§ Required work
Starting at the line that contains "Presence check for any black and grey gripper left" and ending at the line that contains "Spatial labels for", the lines below are to be given again exactly, with nothing added.

§ Given entries

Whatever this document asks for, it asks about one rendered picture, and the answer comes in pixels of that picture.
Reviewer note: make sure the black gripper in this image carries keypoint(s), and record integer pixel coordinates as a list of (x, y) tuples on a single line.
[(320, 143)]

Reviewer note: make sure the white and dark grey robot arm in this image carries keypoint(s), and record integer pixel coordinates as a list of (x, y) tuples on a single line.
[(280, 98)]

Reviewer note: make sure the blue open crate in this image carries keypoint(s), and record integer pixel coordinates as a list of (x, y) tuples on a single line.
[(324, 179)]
...
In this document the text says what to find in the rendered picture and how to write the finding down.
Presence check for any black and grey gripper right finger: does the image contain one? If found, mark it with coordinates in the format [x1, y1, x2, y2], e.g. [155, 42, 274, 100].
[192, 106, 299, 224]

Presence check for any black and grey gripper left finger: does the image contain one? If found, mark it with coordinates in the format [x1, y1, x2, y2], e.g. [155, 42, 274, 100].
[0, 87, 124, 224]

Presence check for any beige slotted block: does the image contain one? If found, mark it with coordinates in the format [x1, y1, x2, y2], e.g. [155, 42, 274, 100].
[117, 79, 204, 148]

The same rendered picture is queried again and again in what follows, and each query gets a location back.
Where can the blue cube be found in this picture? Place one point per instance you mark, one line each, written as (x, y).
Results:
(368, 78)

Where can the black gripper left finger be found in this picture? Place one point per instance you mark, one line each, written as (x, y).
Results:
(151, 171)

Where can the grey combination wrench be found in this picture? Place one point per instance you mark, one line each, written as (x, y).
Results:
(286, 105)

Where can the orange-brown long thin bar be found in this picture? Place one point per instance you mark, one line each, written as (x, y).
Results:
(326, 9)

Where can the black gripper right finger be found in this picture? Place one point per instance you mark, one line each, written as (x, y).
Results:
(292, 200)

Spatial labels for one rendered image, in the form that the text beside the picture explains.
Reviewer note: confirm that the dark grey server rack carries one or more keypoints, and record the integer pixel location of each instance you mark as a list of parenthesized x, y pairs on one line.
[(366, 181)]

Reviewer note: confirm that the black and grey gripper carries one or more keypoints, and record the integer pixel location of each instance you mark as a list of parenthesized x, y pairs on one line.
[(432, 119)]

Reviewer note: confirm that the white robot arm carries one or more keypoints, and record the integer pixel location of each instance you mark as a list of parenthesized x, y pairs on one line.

§ Response below
Presence check for any black and grey gripper left finger: does the image contain one? If found, mark it with coordinates in the format [x1, y1, x2, y2], e.g. [155, 42, 274, 100].
[0, 87, 124, 224]

Presence check for any beige slotted block: does the image contain one? If found, mark it with coordinates in the format [x1, y1, x2, y2], e.g. [155, 42, 274, 100].
[117, 79, 204, 148]

The same rendered picture is queried again and again in what follows, and each query gets a location back.
Where can the blue cube be found in this picture? Place one point per instance you mark, one line each, written as (x, y).
Results:
(368, 78)

Where can the black gripper left finger be found in this picture? Place one point per instance you mark, one line each, written as (x, y).
Results:
(151, 171)

Where can the grey combination wrench be found in this picture? Place one point per instance you mark, one line each, written as (x, y).
Results:
(286, 105)

Where can the orange-brown long thin bar be found in this picture? Place one point per instance you mark, one line each, written as (x, y).
Results:
(326, 9)

Where can the black gripper right finger be found in this picture? Place one point per instance you mark, one line each, written as (x, y).
Results:
(292, 200)

Spatial labels for one rendered image, in the form that the text beside the picture explains.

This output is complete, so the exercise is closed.